After decades of invisibility, Central Americans are stepping out of the shadows. Online, the #CentralAmericanTwitter hashtag has provided a common space to share diverse cultures and political views dear to the peoples of the region. The hashtag has allowed them to assert their identities online and form a community that goes beyond Twitter.
Before the iconic hashtag, Central Americans had few digital spaces for themselves, with the online communities that existed consisting of things like campus groups’ Facebook pages. Latino media has mostly catered to Mexican and Mexican-American audiences, the largest Latin American group in the United States. While the two neighboring regions share some common ground, they also have a contentious history that makes the erasure of Central Americans that much more painful. However, this past year, Central Americans from Boston to Berlin have built a much-needed community through #CentralAmericanTwitter.
“Now, my culture and network can be found online.”
The hashtag came into existence in the last few years, with one of the first mentions coming in 2014. But it didn’t truly become active until mid-2017, months after Zaira Funes launched @CentralAmericanBeauty – a Twitter account showcasing the beauty and people of Panama, Belize, El Salvador, Nicaragua, Honduras, Costa Rica, and Guatemala. Funes has encouraged her followers to use the hashtag to share their stories. With more than 13,000 tweets to date, the hashtag gives the Central American community a chance to see themselves and to connect with likeminded individuals, making it an important resource.
In Utah, where Salvadoran poet Willy Palomo grew up, Latinxs – and even more so Central Americans – are rare. He often felt alienated from his roots. “When I grew up, internet wasn’t what it is today… now, my culture and network can be found online,” he tells Remezcla.
Similarly, Carmen Palao, whose family comes from all over Central America, has discovered an online community she didn’t have when she entered college. “I never felt out of place in downtown LA because everyone was represented, but then I had a culture shock at UC Davis [in Northern California],” she recalls. “The campus is Mexican centric and Central Americans have to fight to be in the conversation and be visible amongst Chicano culture.” For her, contributing to the online community is “self-caring and empowering.”
Garifuna Settle Day is a holiday that is celebrated in Belize as a day of remembrance, pride, and strength of the Garifuna culture. #GarifunaTwitter #CentralAmericanTwitter #IAmCentAm pic.twitter.com/Gq0LeQcadA
— Central American Art (@CentAm_Beauty) November 20, 2017
The hashtag has also centered the experiences of Black Central Americans, an often cast aside group in an already marginalized community. On November 19, 2017, for example, some used the hashtag to celebrate Garifuna Settlement Day in Belize. Garifuna, descendants of enslaved Africans who intermarried local Carib and Arawak peoples in areas like St. Vincent before they made their way over to Central America, do not get the acknowledgment they deserve. This is despite the fact that Garifuna have made important contributions to Central America.
For Chris Fernandez, who identifies as Honduran Garifuna, this meant feelings of isolation. Growing up, the musician didn’t feel “Honduran enough,” and like many of his peers, considered himself African American. That is, until he learned more about Honduras and the Garifuna culture. For him and other Black Central Americans, the hashtag has helped them find cultural references online and contributed to building their identity.

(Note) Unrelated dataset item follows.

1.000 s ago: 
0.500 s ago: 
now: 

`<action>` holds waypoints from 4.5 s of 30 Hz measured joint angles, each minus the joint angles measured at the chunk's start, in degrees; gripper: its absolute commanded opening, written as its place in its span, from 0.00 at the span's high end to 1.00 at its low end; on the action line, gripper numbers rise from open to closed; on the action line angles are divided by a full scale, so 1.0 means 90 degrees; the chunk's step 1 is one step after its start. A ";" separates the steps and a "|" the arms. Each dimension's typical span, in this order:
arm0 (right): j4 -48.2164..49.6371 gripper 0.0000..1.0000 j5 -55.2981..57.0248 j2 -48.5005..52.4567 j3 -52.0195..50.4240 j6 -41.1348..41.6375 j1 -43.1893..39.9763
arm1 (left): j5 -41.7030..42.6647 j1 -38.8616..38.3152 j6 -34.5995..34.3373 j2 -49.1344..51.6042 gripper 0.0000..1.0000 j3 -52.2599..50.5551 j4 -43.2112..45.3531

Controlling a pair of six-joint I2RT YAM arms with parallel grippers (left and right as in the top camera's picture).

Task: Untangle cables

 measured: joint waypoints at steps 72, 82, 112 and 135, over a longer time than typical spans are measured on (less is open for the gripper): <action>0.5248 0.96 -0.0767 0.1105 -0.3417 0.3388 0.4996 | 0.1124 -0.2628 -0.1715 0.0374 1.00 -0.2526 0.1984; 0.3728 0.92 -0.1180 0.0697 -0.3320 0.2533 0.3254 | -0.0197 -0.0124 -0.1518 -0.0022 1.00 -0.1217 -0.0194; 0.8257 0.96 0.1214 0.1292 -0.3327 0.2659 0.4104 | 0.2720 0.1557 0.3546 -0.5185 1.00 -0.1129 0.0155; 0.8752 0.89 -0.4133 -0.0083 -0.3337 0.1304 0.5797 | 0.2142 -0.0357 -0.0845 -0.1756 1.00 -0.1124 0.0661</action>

Kathleen Eccleston’s story is different, but nonetheless, vexing. Others often felt confused because she identified as both Black and Latina. The entrepreneur of Panamanian descent has always understood her identities; yet, she has felt “discrimination from Afro-Americans who wouldn’t understand that I take curry chicken, pork chops, and frijoles to school.” The hashtag shows that her experiences are a reality for many others.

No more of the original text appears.